Summary
Using NSight Compute to measure thread-level instructions can produce very different instruction counts when also measuring warp-level instruction counts versus if only thread-level instruction counts are collected. This only seems to happen in certain circumstances, such as when a kernel exists which calls a function from a separate object file, while another kernel is also called from the same object file. In this case, when measuring just the thread-level instruction count, it seems as if only the instructions in separate object file are counted.
Environment
| Component | Version |
|---|---|
| GPU | NVIDIA GeForce RTX 3080 Laptop GPU |
| NCU | 2025.4.1.0 (build 37053803) |
| CUDA | 13.1 |
| Driver | 590.48.01 |
Steps to reproduce
I have attached a MWE here: nsight-mwe.zip (3.1 KB). You can either run the provided convenience script, run.sh, or follow the following steps:
- Build the example, e.g. using CMake.
- Measure just the thread-level metrics:
ncu --metrics sass__thread_inst_executed_true_per_opcode_with_modifier_all --print-metric-instances details ./build/mwe - Measure both the thread-level and warp-level metrics:
ncu --metrics sass__thread_inst_executed_true_per_opcode_with_modifier_all,sass__inst_executed_per_opcode_with_modifier_all --print-metric-instances details ./build/mwe
If you need any more details to reproduce this issue, feel free to let me know.

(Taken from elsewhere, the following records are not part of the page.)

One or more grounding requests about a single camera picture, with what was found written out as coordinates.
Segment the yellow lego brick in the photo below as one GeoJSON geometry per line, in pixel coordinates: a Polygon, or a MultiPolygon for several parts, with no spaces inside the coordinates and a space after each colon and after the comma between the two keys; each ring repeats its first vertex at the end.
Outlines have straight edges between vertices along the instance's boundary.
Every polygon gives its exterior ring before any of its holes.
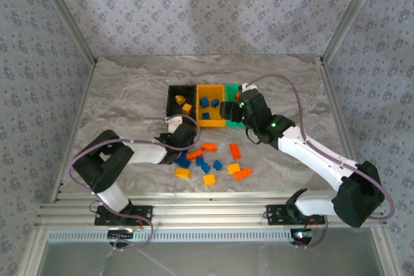
{"type": "Polygon", "coordinates": [[[186,168],[177,167],[175,169],[174,176],[188,179],[191,176],[191,171],[186,168]]]}
{"type": "Polygon", "coordinates": [[[182,106],[182,113],[187,114],[188,116],[191,114],[191,110],[193,110],[193,106],[188,103],[185,103],[184,106],[182,106]]]}
{"type": "Polygon", "coordinates": [[[186,99],[184,97],[182,97],[181,95],[176,95],[175,97],[175,101],[179,104],[182,105],[183,103],[186,102],[186,99]]]}
{"type": "Polygon", "coordinates": [[[228,170],[229,175],[234,175],[236,174],[236,172],[240,171],[240,164],[239,163],[230,164],[227,167],[227,170],[228,170]]]}
{"type": "Polygon", "coordinates": [[[204,184],[206,187],[212,186],[215,184],[215,176],[213,174],[208,174],[204,176],[204,184]]]}

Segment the vent grille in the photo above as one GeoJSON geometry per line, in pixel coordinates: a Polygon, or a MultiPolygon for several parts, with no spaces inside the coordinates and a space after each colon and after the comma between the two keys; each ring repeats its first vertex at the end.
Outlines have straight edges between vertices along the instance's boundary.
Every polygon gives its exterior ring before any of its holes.
{"type": "MultiPolygon", "coordinates": [[[[145,241],[149,231],[134,232],[133,241],[145,241]]],[[[165,229],[152,242],[277,242],[292,240],[289,229],[165,229]]],[[[51,230],[49,242],[107,242],[103,230],[51,230]]]]}

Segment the patterned wallpaper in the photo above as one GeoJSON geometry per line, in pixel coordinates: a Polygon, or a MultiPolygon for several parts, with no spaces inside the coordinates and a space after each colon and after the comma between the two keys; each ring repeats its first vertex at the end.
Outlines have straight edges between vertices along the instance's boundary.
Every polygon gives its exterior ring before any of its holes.
{"type": "Polygon", "coordinates": [[[95,56],[321,55],[349,0],[65,0],[95,56]]]}
{"type": "Polygon", "coordinates": [[[58,177],[89,66],[49,0],[0,0],[0,275],[58,177]]]}
{"type": "Polygon", "coordinates": [[[329,68],[360,160],[373,161],[397,207],[389,221],[414,275],[414,0],[367,0],[329,68]]]}

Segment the blue lego brick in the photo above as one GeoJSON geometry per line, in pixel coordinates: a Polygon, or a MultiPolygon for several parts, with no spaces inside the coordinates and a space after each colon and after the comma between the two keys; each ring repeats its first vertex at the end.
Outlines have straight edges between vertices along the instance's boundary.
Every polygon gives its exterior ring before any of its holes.
{"type": "Polygon", "coordinates": [[[213,167],[215,168],[216,171],[220,171],[223,168],[223,165],[220,161],[216,160],[213,163],[213,167]]]}
{"type": "Polygon", "coordinates": [[[204,158],[202,156],[195,159],[195,165],[201,166],[202,164],[204,164],[204,158]]]}
{"type": "Polygon", "coordinates": [[[201,108],[207,108],[210,104],[207,97],[203,97],[200,99],[201,108]]]}
{"type": "Polygon", "coordinates": [[[182,168],[189,168],[191,165],[191,162],[187,160],[184,156],[180,156],[175,160],[175,163],[182,167],[182,168]]]}
{"type": "Polygon", "coordinates": [[[201,169],[205,172],[208,173],[210,171],[210,166],[207,163],[203,163],[201,165],[201,169]]]}
{"type": "Polygon", "coordinates": [[[220,104],[220,101],[217,98],[212,100],[212,107],[216,108],[220,104]]]}

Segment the marble surface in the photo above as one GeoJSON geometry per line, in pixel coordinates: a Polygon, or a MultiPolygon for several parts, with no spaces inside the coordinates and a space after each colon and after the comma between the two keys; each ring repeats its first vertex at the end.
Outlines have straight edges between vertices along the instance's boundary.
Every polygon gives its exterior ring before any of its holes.
{"type": "MultiPolygon", "coordinates": [[[[82,113],[72,155],[105,129],[130,138],[152,139],[166,132],[168,85],[244,83],[262,74],[277,72],[290,78],[299,90],[307,133],[341,153],[328,99],[312,56],[137,56],[100,58],[82,113]]],[[[258,83],[273,113],[298,122],[298,106],[290,87],[276,78],[258,83]]],[[[236,182],[226,171],[214,172],[217,183],[205,187],[203,171],[192,164],[189,180],[175,178],[173,165],[129,164],[118,181],[127,193],[200,191],[295,191],[301,187],[327,189],[315,172],[287,154],[267,145],[254,145],[243,128],[203,128],[202,142],[214,142],[217,153],[205,160],[232,163],[228,144],[239,144],[241,167],[251,167],[250,177],[236,182]]],[[[64,177],[65,193],[84,191],[64,177]]]]}

Expected behavior: both measurements report the same number of instructions.
Observed behavior: measuring just the thread-level instructions reports a total of 65536 instructions, whereas measuring both warp- and thread-level instructions report 720901 instructions.
When enabling link-time optimizations or when calling identical functions from main.cu instead of test.cu (an external object file), this difference vanishes and both measurements report a total of 720901 instructions.
Has anyone run into a similar issue? A reasonable workaround for now seems to be to just always measure the warp-level instruction counts, even if they aren’t needed.